To admit the potency of these arguments is to leave oneself without defence. The truth, then, always escapes; it is no more to be discovered than the gold of El Dorado. We none of us even know the truth about ourselves: how then can we hope to know it about another human being, and about one who has been dead, perhaps several hundred years? Why should we write at all on a subject of which we must of necessity know so little? The answer can only lie largely in the perversity of human nature we desire to attempt the impossible. We hear from our earliest childhood of a certain subject or a certain character until we become fascinated, perhaps obsessed. Although reason tells us that everything is known and everything has been said on this matter, yet we long to re-arrange these familiar materials according to our own sense of design or of decoration, to make our own deductions from bare facts, to re-tell, by the light of our own experience, these experiences with which everyone is familiar. We think that perhaps there is something which has not yet been said and that we can say it. In brief, we wish to paint our own pictures of the familiar scene, to give these legendary creatures faces of our own fashioning, to draw our own design on their robes. We wish to present once again Venus and Adonis in a fresh glade with trees of our own choice overhead, and flowers of our own affections underfoot.

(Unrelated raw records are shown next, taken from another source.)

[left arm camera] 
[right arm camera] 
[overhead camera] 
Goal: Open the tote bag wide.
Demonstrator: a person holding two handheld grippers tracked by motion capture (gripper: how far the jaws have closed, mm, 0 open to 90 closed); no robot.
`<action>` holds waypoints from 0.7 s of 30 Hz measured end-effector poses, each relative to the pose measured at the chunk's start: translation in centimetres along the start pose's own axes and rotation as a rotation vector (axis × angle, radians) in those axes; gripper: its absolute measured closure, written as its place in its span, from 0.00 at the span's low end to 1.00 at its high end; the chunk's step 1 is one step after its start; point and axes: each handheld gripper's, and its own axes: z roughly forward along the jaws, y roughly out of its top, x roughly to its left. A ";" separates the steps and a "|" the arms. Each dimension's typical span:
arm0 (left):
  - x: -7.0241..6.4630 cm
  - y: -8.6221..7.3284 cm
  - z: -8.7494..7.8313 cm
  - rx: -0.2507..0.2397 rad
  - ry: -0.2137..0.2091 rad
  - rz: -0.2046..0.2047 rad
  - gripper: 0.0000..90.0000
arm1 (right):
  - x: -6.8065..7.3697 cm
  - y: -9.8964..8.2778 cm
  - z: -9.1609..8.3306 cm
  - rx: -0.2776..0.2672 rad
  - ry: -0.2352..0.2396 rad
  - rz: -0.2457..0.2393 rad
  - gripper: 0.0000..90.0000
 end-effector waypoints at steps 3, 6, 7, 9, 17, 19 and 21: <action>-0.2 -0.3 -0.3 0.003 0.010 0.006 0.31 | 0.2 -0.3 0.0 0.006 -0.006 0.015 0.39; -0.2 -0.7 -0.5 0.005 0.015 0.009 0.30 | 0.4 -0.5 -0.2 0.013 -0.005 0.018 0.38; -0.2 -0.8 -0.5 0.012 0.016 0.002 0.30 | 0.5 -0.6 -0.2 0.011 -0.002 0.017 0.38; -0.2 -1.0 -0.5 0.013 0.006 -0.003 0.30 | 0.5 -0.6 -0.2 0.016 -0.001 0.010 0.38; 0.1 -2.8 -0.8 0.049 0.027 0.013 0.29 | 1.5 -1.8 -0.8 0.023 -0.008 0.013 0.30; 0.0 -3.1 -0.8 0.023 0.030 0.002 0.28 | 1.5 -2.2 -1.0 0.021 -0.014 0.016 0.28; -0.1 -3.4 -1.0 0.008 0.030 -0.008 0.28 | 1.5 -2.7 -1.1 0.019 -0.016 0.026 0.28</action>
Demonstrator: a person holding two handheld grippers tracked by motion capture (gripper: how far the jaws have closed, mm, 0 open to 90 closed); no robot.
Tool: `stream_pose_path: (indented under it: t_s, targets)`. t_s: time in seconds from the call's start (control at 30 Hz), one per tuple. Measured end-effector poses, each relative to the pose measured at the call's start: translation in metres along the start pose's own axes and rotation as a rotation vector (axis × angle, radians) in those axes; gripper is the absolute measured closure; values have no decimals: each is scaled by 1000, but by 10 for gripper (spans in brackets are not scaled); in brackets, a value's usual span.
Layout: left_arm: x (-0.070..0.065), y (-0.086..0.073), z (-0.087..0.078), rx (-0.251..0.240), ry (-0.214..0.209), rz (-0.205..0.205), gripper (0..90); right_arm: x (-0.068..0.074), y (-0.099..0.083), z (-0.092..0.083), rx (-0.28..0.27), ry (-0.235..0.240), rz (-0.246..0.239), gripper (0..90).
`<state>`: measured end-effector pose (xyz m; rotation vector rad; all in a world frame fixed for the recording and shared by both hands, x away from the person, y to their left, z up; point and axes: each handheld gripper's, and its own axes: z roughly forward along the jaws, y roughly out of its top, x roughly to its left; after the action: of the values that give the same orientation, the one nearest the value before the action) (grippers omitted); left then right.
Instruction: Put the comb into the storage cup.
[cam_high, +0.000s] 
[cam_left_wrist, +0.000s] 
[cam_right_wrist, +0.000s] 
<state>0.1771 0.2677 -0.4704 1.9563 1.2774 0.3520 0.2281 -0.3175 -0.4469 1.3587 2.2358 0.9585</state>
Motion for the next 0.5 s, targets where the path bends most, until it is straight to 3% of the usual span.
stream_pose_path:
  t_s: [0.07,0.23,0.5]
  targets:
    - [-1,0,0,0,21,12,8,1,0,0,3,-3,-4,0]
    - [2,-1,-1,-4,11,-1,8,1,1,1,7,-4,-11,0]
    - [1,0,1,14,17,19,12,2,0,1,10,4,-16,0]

We long to write our own love stories, though people have been writing them since the world began, and most of them are likely to be better preserving than our own. It is a desire akin to the yearning to grow our own roses and lilies, though the most modest florists shop for a few shillings can sell us better than those which are the product of our utmost care.
It is in this spirit and with the utmost diffidence that the following study of Mary Queen of Scots has been written. There is little need for it and less excuse for it, but the author was impelled to write yet one more version of this ancient story. It does not claim the dignity of a history nor of an official biography, though a conscientious study of all the facts available to one who cannot indulge in original research work, has gone to the completing of this study.